BEGIN PROVIDED DATA

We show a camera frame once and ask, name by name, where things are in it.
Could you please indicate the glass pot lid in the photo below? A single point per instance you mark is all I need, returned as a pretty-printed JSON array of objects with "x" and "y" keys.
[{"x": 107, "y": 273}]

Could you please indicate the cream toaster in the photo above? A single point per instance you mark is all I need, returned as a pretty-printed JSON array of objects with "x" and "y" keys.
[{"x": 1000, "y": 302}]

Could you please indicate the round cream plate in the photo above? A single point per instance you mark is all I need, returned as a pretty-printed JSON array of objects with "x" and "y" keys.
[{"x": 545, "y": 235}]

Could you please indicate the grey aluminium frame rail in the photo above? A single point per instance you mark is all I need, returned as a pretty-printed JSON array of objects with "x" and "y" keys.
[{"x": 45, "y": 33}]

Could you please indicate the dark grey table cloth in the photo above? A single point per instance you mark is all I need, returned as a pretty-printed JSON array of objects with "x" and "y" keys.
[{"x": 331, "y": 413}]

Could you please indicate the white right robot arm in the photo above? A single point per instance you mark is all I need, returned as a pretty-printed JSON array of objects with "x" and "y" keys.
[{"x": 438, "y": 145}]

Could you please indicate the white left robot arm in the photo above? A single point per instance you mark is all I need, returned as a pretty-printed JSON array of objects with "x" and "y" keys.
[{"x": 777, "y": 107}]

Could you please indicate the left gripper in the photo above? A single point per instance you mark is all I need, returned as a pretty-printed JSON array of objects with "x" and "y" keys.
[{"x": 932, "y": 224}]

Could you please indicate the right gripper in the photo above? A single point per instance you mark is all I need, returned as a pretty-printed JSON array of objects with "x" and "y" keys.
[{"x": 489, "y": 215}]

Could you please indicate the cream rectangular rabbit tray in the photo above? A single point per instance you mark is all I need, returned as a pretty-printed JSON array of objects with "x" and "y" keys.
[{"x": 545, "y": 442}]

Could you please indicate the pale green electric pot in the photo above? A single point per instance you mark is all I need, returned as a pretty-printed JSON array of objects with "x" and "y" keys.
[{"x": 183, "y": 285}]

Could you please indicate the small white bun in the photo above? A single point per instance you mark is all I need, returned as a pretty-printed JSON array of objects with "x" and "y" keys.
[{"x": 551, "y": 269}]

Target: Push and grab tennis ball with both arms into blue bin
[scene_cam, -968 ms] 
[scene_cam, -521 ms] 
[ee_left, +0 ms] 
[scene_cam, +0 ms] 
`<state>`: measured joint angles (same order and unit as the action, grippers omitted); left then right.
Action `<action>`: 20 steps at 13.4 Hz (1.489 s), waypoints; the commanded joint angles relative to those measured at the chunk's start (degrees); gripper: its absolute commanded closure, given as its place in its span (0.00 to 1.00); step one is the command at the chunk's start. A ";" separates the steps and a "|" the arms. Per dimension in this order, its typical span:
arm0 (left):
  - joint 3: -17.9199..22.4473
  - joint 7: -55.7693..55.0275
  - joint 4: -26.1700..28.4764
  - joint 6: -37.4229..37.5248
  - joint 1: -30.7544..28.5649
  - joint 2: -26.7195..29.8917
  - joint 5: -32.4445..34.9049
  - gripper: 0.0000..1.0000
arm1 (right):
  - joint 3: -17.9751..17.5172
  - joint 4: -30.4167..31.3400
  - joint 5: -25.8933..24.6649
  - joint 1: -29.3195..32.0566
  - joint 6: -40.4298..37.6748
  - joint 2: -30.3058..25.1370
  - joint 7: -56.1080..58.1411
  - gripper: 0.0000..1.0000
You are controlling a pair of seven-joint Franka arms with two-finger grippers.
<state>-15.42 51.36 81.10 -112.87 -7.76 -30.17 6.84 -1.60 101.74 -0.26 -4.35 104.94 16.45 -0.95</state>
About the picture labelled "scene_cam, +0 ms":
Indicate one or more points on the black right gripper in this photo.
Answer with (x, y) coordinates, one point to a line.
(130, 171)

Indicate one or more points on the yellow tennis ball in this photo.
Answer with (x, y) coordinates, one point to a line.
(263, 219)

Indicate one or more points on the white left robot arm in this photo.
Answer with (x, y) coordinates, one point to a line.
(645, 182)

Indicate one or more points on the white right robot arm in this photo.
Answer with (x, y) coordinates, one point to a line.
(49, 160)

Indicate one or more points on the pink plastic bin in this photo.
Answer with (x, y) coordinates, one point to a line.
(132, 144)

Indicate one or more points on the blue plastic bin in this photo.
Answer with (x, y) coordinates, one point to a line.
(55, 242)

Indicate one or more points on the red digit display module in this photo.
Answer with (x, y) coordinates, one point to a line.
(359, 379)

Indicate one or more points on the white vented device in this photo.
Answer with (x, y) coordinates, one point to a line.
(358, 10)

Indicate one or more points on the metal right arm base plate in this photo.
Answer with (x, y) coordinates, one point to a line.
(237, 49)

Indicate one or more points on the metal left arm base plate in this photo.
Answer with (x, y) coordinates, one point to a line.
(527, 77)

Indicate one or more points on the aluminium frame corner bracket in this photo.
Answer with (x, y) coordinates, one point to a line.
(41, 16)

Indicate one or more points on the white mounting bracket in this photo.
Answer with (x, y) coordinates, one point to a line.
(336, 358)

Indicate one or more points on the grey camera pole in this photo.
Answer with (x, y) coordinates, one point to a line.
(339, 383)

END PROVIDED DATA
BEGIN PROVIDED DATA

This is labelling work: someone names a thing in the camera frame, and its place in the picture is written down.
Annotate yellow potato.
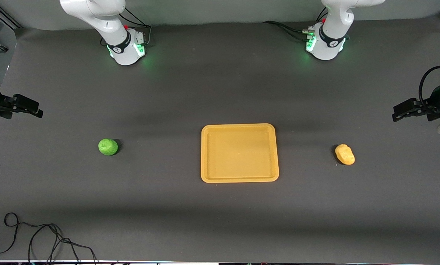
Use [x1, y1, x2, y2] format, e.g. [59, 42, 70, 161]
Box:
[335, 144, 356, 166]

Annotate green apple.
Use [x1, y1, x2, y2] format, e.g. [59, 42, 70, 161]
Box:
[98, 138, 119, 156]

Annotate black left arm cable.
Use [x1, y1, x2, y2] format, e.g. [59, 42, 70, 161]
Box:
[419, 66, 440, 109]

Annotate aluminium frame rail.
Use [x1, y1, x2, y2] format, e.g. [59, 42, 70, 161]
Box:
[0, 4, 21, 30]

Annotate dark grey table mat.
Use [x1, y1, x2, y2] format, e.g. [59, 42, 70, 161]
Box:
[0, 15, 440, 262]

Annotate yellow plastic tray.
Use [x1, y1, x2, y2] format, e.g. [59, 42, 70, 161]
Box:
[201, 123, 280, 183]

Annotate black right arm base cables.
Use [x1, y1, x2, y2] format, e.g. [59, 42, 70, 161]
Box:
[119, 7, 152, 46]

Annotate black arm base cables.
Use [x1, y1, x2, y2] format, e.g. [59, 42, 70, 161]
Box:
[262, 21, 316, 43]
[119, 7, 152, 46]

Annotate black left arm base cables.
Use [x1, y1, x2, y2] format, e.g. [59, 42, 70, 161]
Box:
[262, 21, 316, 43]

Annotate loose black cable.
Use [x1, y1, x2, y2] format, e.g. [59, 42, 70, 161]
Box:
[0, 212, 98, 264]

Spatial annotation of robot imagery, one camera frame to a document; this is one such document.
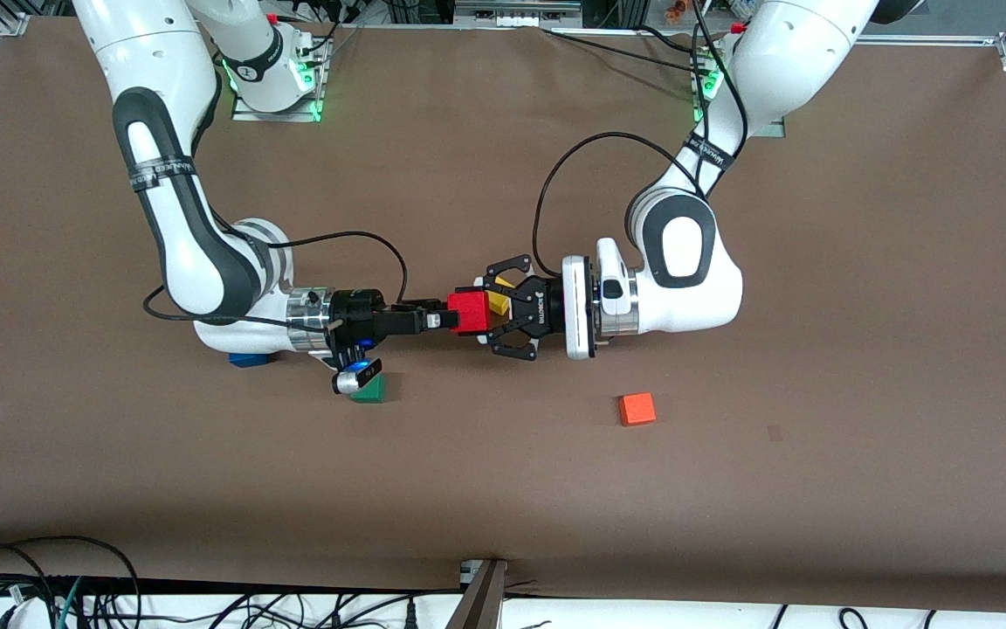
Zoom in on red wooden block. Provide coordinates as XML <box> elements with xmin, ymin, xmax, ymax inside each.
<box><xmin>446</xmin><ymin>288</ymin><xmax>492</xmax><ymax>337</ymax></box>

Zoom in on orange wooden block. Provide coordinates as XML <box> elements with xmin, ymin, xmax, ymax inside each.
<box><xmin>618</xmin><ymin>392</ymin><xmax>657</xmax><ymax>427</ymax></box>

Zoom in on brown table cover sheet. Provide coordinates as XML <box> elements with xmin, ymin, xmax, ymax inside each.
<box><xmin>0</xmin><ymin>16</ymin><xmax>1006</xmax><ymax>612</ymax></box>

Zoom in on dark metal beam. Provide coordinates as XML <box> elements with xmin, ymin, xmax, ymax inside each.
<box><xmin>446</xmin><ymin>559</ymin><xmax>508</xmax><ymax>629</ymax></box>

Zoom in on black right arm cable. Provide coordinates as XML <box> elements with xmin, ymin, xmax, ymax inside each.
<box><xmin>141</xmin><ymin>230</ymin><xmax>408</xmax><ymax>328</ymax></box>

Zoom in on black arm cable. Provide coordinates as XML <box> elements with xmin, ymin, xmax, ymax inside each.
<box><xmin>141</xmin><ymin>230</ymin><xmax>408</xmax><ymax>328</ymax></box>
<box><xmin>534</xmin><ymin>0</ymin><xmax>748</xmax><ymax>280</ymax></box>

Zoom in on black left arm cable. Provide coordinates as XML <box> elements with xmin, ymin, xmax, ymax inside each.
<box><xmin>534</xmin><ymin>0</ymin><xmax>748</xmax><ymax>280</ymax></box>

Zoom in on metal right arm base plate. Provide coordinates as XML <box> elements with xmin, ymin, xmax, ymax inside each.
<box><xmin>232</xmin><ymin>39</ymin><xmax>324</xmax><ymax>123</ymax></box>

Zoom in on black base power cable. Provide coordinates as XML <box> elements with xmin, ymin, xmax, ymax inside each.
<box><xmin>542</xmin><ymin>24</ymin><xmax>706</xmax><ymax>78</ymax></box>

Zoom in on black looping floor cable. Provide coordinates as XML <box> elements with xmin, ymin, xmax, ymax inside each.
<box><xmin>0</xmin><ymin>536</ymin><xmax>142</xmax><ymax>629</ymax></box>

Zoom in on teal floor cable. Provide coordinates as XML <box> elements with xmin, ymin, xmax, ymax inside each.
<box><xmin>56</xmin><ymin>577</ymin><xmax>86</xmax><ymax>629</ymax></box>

END PROVIDED DATA
BEGIN PROVIDED DATA

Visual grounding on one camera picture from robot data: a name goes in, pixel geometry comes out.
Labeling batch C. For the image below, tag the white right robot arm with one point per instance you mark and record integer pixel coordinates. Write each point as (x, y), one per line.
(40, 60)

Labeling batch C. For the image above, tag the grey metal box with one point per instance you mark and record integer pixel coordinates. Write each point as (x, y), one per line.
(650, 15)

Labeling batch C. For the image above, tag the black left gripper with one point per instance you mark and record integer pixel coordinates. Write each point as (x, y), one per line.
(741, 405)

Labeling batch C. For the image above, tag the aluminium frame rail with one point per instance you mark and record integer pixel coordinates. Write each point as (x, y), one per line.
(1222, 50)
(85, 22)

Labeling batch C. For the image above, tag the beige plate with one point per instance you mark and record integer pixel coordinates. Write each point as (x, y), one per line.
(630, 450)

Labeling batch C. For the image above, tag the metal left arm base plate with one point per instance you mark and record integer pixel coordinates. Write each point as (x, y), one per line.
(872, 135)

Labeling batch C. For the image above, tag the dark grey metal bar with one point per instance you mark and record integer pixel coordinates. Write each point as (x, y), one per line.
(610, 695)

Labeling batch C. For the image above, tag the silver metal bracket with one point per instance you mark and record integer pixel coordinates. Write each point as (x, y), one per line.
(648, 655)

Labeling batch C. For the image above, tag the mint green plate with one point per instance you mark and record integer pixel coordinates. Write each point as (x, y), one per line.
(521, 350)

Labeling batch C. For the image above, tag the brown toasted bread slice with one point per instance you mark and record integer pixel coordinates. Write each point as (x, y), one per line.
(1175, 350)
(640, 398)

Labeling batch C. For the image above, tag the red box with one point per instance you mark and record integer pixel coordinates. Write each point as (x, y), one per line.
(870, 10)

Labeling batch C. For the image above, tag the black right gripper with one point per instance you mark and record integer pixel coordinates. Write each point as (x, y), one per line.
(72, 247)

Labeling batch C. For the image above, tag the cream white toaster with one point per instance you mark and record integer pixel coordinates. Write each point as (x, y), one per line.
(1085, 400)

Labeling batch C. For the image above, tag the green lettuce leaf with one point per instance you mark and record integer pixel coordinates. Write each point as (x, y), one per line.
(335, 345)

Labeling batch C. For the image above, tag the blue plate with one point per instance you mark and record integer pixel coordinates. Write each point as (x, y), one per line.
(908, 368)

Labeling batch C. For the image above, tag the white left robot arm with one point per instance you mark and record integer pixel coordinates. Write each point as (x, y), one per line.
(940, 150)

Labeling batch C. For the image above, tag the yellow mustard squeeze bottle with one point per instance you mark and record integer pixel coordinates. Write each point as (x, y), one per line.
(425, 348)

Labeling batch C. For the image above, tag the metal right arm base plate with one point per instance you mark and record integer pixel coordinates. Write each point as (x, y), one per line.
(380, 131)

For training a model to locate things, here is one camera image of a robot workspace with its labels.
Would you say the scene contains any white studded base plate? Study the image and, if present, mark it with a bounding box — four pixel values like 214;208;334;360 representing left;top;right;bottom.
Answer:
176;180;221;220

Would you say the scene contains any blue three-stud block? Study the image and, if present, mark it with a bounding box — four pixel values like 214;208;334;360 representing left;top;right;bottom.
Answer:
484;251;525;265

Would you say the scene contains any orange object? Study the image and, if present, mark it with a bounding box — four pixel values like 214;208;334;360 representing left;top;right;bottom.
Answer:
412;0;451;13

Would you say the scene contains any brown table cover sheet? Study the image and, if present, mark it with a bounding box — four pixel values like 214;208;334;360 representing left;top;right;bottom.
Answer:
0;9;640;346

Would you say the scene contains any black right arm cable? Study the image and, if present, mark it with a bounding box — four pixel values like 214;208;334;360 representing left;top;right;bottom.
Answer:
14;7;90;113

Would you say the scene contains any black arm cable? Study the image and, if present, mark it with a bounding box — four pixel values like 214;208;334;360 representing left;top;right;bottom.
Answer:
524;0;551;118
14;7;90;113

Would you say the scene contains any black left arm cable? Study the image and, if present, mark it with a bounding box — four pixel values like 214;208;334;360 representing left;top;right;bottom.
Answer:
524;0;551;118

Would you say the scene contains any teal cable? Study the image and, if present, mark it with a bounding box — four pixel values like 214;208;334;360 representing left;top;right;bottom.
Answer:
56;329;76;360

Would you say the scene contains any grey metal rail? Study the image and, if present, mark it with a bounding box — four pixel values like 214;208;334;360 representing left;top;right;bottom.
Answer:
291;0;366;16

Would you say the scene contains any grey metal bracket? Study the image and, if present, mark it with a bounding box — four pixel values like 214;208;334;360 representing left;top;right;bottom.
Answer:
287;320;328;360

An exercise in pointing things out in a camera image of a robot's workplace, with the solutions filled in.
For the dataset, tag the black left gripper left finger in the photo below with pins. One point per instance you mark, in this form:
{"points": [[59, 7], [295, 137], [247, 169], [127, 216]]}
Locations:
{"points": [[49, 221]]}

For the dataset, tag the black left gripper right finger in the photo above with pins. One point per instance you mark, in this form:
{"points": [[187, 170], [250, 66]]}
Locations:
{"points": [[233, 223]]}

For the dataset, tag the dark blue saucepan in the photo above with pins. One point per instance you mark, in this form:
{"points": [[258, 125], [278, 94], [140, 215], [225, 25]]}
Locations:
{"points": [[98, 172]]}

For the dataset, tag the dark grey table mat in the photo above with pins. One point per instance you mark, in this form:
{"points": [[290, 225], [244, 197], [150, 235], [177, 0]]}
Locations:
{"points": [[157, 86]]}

END PROVIDED DATA

Your task is to return each line of the data above that contains the string "order".

`<state>`: measured joint angles (same order and unit as the action, grippers omitted); left then right.
Action `<action>`: 20 steps at 13.4 Hz (1.489 s), waypoints; the commanded joint angles relative to those measured at the chunk's start (degrees); gripper: its absolute commanded closure, given as its place in its span (0.00 to 1.00); step one is the command at the chunk's start. A ";" separates the steps and a "|" the arms. Per dimension in this order, its typical span:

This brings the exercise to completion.